Tax consequences for the sale of a practice vary substantially depending on the business entity status.
In a corporate entity, it is not uncommon for ones stock to be redeemed by the corporation. To the extent that distribution proceeds exceed shareholder basis, the excess is taxable as a capital gain. Redemption can really be viewed as payment received from earnings and profits, and thus, can have dividend attributes with significant impaired tax consequences (i.e. capital gain versus ordinary income). In that event, deduction to the corporation is not available either.
To the extent that a transaction falls within the scope of Internal Revenue Code (IRC) section 302, however, capital gain recognition can be salvaged. This will require the shareholder, either alone or with family members, to relinquish majority or controlling ownership of the entity.

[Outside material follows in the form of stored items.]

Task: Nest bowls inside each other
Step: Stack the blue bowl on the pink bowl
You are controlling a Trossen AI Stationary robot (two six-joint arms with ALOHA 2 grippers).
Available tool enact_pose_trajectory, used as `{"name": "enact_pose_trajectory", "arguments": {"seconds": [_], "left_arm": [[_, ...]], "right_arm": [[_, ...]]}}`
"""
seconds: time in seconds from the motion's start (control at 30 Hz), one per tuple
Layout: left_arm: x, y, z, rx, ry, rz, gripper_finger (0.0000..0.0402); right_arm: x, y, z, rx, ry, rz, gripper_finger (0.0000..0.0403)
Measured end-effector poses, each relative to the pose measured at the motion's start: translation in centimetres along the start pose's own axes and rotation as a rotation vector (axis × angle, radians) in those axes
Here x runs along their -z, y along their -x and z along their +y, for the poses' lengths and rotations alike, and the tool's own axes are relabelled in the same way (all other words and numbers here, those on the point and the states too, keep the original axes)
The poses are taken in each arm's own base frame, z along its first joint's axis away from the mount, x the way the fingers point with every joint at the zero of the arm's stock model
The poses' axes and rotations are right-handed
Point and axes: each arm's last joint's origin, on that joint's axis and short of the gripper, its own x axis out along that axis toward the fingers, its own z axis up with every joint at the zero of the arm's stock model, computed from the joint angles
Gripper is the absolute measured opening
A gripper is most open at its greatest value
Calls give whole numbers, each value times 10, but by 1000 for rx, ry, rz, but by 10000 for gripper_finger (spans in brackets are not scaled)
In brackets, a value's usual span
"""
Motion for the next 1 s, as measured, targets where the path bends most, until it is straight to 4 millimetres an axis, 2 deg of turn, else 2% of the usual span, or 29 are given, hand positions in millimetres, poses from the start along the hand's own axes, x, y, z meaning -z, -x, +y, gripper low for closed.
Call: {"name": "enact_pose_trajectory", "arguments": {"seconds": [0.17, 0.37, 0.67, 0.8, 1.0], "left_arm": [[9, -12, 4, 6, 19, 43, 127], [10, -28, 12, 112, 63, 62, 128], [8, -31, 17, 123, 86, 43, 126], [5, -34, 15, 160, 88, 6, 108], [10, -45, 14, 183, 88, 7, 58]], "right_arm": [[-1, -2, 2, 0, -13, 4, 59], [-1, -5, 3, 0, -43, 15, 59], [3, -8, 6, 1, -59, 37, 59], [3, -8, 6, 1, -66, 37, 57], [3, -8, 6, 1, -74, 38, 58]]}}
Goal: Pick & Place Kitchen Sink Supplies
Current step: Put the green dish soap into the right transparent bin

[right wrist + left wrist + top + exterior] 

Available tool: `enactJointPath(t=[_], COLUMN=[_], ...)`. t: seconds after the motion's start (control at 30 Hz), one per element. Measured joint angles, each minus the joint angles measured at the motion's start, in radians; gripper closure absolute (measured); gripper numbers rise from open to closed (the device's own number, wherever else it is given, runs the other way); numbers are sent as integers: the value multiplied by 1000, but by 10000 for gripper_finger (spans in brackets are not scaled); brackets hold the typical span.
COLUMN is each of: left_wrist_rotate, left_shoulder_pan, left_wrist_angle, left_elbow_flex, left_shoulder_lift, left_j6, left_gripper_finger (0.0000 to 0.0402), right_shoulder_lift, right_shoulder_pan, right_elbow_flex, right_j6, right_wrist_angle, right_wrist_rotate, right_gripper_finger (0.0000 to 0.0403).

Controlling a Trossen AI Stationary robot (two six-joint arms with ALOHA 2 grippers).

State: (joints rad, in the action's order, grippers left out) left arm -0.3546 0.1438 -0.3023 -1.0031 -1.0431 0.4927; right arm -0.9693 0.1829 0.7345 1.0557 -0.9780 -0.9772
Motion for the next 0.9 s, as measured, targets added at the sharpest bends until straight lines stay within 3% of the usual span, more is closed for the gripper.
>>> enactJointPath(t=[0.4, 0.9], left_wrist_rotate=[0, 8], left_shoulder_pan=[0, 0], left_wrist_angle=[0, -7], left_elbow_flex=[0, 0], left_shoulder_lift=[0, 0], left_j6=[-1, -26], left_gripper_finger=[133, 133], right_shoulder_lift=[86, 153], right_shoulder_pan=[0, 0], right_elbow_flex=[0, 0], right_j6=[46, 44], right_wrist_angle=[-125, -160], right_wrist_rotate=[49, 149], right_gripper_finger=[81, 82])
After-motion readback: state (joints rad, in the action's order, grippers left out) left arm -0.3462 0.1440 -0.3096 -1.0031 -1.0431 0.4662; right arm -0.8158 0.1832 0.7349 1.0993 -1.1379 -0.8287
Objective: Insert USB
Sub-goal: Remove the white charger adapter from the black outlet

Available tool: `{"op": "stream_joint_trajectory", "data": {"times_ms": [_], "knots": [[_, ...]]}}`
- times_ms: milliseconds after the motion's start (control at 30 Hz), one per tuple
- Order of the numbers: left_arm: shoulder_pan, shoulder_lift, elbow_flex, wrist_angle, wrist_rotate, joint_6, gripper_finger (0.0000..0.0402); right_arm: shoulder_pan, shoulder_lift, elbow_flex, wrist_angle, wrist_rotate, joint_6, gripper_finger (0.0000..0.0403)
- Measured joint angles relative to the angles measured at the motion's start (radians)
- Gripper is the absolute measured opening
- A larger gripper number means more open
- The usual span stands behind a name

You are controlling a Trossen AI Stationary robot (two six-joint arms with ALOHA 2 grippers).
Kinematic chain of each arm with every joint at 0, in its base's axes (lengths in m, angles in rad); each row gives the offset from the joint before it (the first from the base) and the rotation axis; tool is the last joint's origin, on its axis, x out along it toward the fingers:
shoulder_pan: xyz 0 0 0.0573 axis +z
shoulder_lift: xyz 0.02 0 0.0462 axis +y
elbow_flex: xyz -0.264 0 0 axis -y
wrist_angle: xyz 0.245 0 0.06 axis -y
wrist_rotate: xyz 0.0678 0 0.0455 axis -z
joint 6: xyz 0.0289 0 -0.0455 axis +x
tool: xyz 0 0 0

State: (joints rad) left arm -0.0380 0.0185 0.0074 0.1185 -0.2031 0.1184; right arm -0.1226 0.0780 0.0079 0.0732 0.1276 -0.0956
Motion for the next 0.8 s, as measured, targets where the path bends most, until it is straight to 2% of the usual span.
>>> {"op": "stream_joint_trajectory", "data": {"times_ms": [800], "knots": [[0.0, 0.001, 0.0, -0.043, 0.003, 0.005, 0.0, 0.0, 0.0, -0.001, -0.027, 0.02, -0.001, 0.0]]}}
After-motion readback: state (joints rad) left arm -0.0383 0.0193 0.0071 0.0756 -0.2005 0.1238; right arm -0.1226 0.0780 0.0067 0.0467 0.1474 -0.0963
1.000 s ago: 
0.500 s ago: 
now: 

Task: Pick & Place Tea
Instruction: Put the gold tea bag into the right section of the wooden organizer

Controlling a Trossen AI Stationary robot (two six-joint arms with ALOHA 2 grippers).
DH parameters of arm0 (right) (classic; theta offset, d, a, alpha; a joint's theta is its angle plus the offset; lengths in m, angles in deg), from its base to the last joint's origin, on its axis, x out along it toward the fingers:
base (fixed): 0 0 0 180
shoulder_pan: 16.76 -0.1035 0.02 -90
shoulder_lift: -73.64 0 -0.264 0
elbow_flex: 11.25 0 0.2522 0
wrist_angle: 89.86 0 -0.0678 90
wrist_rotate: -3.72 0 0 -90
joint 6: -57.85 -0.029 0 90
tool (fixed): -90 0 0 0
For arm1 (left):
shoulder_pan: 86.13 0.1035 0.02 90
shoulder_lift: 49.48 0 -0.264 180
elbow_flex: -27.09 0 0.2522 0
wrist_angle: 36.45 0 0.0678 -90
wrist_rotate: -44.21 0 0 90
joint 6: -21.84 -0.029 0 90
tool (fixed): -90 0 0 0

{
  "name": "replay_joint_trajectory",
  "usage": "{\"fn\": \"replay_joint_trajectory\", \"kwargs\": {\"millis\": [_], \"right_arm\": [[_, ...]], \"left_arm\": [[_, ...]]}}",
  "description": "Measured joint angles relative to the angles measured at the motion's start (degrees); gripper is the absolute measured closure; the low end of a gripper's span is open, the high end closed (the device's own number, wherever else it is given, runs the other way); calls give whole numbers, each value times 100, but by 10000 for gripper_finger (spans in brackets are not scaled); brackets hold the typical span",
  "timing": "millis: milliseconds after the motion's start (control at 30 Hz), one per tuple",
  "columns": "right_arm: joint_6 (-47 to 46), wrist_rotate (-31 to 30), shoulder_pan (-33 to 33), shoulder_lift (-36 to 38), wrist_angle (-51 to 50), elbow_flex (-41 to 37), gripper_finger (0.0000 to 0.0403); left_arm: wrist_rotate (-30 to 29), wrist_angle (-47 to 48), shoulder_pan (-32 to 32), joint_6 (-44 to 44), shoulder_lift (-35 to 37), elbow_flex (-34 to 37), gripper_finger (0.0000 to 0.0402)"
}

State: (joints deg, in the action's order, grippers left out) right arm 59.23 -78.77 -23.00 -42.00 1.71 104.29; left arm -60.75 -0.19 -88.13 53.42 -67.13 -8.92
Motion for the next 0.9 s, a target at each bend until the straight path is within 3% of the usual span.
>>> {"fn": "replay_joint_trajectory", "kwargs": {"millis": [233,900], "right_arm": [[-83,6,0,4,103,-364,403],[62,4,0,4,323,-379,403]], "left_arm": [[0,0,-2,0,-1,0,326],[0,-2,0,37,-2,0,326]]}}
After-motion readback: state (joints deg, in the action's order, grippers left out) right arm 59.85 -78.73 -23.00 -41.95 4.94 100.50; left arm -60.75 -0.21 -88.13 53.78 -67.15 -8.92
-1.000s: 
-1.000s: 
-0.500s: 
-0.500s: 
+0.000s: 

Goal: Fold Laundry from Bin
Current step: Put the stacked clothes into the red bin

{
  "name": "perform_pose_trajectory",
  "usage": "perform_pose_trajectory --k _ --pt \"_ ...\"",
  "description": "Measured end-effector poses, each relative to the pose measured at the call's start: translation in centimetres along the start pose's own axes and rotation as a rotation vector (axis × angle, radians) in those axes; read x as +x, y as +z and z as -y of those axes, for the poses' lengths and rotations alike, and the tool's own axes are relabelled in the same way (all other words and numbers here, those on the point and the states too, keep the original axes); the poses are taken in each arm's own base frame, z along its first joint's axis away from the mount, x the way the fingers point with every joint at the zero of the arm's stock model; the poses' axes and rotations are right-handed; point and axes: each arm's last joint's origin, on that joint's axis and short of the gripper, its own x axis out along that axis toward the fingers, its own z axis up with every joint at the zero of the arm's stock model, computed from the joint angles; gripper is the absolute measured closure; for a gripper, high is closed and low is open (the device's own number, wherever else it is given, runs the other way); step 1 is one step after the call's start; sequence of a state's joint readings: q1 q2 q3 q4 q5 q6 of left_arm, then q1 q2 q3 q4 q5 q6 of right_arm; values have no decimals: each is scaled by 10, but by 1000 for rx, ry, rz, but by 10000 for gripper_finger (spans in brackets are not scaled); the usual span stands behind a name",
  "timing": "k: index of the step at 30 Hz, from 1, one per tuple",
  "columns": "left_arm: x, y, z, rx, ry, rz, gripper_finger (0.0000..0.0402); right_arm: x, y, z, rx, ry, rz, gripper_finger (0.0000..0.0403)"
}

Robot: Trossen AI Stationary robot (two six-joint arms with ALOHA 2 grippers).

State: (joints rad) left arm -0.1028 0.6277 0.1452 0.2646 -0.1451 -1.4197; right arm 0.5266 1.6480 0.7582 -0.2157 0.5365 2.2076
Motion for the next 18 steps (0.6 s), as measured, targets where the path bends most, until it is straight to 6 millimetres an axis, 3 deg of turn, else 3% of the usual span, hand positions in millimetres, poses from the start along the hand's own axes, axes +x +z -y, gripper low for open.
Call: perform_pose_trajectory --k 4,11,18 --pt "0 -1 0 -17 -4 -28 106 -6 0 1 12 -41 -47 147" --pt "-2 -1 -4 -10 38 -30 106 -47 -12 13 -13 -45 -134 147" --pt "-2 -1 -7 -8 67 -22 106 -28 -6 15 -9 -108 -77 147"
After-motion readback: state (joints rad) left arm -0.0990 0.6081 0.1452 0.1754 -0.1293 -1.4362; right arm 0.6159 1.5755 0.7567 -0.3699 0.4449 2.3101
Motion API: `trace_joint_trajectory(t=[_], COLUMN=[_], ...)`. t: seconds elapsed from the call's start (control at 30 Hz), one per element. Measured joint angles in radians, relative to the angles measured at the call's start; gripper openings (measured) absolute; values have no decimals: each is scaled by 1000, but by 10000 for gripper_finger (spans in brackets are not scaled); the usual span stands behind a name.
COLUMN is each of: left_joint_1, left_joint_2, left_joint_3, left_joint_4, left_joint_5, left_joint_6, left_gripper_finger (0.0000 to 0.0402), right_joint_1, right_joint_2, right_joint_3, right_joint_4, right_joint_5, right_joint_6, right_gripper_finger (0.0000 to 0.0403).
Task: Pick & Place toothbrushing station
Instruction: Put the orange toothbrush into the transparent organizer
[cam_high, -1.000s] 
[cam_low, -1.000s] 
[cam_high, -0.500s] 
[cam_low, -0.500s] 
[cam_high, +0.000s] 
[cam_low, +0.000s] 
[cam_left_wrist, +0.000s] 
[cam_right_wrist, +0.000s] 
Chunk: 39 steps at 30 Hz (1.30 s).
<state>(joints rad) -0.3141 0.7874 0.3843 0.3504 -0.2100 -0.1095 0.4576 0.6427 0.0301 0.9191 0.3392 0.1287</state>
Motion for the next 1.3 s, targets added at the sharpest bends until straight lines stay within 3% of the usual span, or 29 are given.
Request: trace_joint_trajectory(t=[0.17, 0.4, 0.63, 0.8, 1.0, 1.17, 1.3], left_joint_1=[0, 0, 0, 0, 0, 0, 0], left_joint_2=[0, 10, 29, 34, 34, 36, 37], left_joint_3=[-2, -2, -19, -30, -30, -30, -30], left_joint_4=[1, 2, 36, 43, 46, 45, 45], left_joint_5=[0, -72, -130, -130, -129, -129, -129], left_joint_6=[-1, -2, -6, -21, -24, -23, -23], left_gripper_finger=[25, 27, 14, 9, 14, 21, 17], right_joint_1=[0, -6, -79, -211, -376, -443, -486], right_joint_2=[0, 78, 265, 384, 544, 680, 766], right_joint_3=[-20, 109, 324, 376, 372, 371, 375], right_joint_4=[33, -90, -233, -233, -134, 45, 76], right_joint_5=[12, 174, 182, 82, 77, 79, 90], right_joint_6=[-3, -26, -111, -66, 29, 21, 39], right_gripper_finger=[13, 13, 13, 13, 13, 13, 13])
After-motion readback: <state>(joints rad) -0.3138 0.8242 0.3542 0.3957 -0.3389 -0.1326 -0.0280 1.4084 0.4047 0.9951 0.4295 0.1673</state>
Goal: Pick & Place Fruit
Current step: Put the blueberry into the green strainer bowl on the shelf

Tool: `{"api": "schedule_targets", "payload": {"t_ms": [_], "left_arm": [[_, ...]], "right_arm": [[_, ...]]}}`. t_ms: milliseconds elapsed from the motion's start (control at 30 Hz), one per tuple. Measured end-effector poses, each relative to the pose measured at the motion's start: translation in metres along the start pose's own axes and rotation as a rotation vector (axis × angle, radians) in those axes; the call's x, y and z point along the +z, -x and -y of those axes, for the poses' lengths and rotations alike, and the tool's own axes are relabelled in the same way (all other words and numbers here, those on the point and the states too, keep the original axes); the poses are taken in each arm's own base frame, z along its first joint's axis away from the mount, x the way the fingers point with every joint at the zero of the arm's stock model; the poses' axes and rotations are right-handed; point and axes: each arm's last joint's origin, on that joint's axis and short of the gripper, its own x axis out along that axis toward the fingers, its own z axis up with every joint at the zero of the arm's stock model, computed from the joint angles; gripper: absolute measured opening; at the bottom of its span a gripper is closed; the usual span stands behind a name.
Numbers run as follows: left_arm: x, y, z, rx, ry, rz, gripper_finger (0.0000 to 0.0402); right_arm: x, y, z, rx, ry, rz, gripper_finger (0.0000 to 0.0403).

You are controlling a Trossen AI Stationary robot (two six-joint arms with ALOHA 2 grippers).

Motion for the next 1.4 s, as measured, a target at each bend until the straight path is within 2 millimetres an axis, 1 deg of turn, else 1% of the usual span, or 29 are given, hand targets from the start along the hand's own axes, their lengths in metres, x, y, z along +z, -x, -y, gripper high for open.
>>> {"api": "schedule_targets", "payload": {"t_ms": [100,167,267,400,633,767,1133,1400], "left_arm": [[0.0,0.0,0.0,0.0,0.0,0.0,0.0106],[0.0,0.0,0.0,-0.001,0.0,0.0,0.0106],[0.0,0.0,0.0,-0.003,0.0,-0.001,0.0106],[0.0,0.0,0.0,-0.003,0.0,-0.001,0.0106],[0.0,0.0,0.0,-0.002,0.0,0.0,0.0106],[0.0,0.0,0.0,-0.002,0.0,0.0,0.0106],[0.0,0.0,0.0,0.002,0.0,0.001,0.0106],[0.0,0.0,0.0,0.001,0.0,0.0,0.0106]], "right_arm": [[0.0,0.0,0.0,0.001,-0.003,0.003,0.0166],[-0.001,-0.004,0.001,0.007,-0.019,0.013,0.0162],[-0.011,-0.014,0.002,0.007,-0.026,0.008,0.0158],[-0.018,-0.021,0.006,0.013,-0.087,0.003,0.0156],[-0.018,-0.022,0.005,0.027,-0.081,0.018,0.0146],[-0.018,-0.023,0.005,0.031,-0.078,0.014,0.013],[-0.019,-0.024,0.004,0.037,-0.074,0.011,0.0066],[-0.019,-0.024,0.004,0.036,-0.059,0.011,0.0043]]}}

Additionally, there must be a substantial reduction (80%) in both the equity ownership and voting power of the shareholder. A safe haven exception exists if the owner has terminated complete interest in the stock. Unfortunately, where there are other family members, such as a spouse, children, grandchildren and parents with continuing stock ownership, other issues arise.
In essence, the redeeming shareholder is deemed by attribution to own stock of these other family members–frustrating the complete divestiture. Additionally, in redemption, the remaining shareholders do not receive an increase cost basis on their stock for tax purposes.
While redemption arrangements have great complexity, cross-purchase arrangements have the allure of being remarkably simplistic. Cross purchase is a “private” transaction between the parties. This permits some or all of the stock to be sold with proceeds given capital gain treatment. The buyer will receive a new cost basis measured by the purchase price. Since the attribution rules are not applicable, this can be an effective arrangement between family members.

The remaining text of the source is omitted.